What if the Kittens Are in Danger?

If a kitten is sick or injured, contact your local veterinarian right away if your kittens show these signs:

  • Signs of a sick kitten include:
  • Thin stomachs   and gaunt faces, visible ribs and spine
  • Cold ears, bellies, and paws
  • Pale gums and tongue
  • Lethargy/almost no movement
  • Excessively crusted eyes or nose
  • Diarrhea or vomiting
  • Struggling to breathe

Signs of an injured kitten include:

  • Limping
  • Visible wounds or sores
  • Crying out in pain

There may be rare circumstances in which the kittens’ current environment places them in immediate danger. This is not a common scenario, so use common sense. For example, kittens may need to be removed if they are in an area that is about to be flooded or is close to a fire.

If possible, move the kittens to another outdoor spot as close to their original nest as is safe so their mother can find them.

If you believe mother and kittens are in more long-term danger, such as extreme weather or disaster conditions…

  • Bring the whole family inside to a quiet, small room (like a bathroom). You can also use a large dog crate, covered with a blanket.
  • Provide the mother cat and kittens with a carrier as a hiding place. Provide food and water, and a litter box placed as far away from the sleeping and eating area as possible.

Once Kittens are 8 Weeks Old: Spay or Neuter

Observe the kittens until they are 8 weeks old. Then, see the above section, Kittens 8 Weeks Old and Older, for how to proceed.

Kittens Younger than 8 Weeks WITHOUT Their Mother

First and foremost: Do not assume that a kittens are abandoned or orphaned just because you do not see their mother. A mother cat will temporarily leave her kittens for good reasons, like looking for food. She may even be hiding and waiting for YOU to leave.

Wait and Watch

Always wait several hours, or even a full day to see if a mother cat returns. Watch from a hidden spot or from inside so you don’t scare the mother cat away. Your presence may keep her from returning to her kittens’ nest.

Even if you don’t see the mother cat for a long time, check on the kittens periodically. If they are cuddled together and sleeping quietly, look pink, warm, and clean, and have full bellies, then their mother has very likely been back. You just didn’t notice. Community cats are good at staying out of sight when they want!

A Helpful Tip

Sprinkle flour near the kittens’ nest. If the mother cat returns, she will leave paw prints.

If you have waited for several hours or more than a day and have reason to believe the kittens’ mother is no longer around, step in to help them. Neonatal kittens (kittens 4 weeks old and younger) will need special supplies and round-the-clock care to survive.

Can You Care for the Kittens Yourself?

If you have the time and means, you can do so in your home.
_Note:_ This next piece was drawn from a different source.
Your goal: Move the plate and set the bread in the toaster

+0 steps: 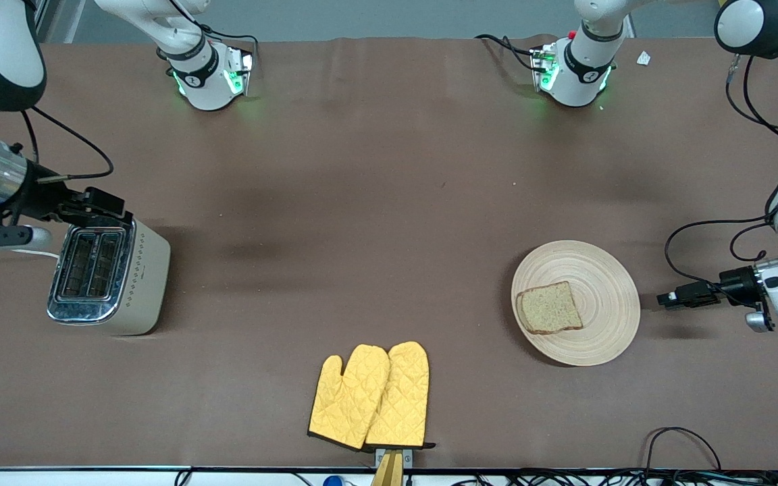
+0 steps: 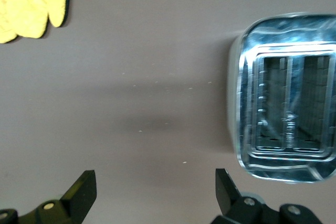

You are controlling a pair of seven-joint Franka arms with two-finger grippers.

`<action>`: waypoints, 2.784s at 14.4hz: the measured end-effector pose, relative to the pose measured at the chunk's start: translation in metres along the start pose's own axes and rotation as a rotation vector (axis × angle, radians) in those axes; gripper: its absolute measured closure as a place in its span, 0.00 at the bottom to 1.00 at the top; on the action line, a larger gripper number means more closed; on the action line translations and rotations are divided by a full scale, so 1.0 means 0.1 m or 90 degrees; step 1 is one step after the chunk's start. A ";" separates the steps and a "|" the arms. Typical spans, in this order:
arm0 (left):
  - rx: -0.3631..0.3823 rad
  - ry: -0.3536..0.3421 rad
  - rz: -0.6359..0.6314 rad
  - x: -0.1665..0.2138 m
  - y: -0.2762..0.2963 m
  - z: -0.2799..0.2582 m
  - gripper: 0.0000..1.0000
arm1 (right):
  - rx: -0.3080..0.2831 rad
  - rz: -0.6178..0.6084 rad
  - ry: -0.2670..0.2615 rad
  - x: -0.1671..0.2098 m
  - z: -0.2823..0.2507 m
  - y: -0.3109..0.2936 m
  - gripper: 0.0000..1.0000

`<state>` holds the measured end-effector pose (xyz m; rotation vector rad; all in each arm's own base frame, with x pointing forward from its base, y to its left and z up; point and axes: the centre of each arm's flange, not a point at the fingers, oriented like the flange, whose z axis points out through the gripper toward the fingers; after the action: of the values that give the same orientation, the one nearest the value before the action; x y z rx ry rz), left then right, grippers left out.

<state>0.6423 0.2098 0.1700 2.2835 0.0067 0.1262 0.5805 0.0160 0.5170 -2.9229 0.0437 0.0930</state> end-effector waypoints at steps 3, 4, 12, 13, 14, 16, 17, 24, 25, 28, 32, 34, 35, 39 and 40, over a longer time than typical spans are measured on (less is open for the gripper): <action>-0.012 0.004 -0.002 -0.01 -0.05 0.06 0.33 | 0.008 0.005 -0.030 0.16 0.44 -0.08 0.00; -0.014 0.003 -0.001 -0.02 -0.05 0.08 0.34 | 0.006 0.009 -0.036 0.23 0.61 -0.12 0.00; -0.046 -0.022 0.010 -0.05 -0.02 0.24 0.43 | 0.030 0.056 -0.076 0.47 1.75 -0.75 0.00; -0.049 -0.024 0.012 -0.06 -0.02 0.26 0.48 | 0.056 0.068 -0.081 0.48 1.82 -0.81 0.00; -0.051 -0.026 0.014 -0.06 -0.03 0.27 0.48 | 0.073 0.079 -0.078 0.50 1.87 -0.82 0.00; -0.055 -0.029 0.023 -0.08 -0.05 0.30 0.52 | 0.085 0.097 -0.062 0.50 1.97 -0.77 0.00; -0.057 -0.030 0.028 -0.08 -0.05 0.32 0.55 | 0.084 0.103 -0.056 0.48 2.05 -0.74 0.00; -0.079 -0.030 0.042 -0.09 -0.04 0.44 0.76 | 0.069 0.100 -0.003 0.29 2.47 -0.79 0.00; -0.082 -0.031 0.049 -0.09 -0.04 0.46 0.76 | 0.067 0.095 0.004 0.25 2.52 -0.84 0.00; -0.097 -0.029 0.051 -0.11 -0.05 0.48 0.90 | 0.063 0.084 0.008 0.19 2.60 -0.95 0.00; -0.112 -0.030 0.056 -0.08 0.02 0.50 0.91 | 0.064 0.085 0.010 0.19 2.57 -0.95 0.00; -0.121 -0.034 0.064 -0.04 0.10 0.56 0.91 | 0.065 0.085 0.012 0.19 2.55 -0.95 0.00; -0.127 -0.037 0.068 -0.02 0.15 0.58 0.91 | 0.065 0.084 0.013 0.19 2.54 -0.95 0.00; -0.174 -0.075 0.048 0.10 0.56 0.79 0.91 | 0.065 0.084 0.013 0.19 2.53 -0.95 0.00; -0.186 -0.090 0.042 0.12 0.69 0.88 0.91 | 0.065 0.084 0.012 0.18 2.53 -0.95 0.00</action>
<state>0.6601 0.0984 0.1656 1.9965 -0.1519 0.0002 0.5873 0.1632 0.2896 -2.8162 0.2382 0.0814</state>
Alley Cat Allies has a guide and webinar to help at  alleycat.org/Neonatal  and a list of supplies you’ll need at  alleycat.org/KittenCareKit.

If your local animal shelter has a Wait Until 8® program or something similar, it can help. In a Wait Until 8 program, shelters empower good Samaritans who find kittens to care for those kittens at home. The shelter provides tools and instructions, like kitten care kits, to ensure a kitten’s caregiver has everything they need.

Call or visit and ask your local shelter if they have this program in place. If not, we encourage you to ask your shelter leaders to adopt the program. Learn more at  alleycat.org/WaitUntil8.

Unable to care for the kittens yourself?

Do NOT take the kittens to an animal shelter. See if a friend or family member can care for them, or contact local rescues, animal protection groups, or advocates. You may be able to find such advocates near you through Alley Cat Allies’ Feral Friends Network®. Find a member in your area at  alleycat.org/FindFeralFriends.

Once Kittens are 8 Weeks Old: Spay or Neuter

Observe the kittens until they are 8 weeks old. Then, see the above section, Kittens 8 Weeks Old and Older, for how to proceed.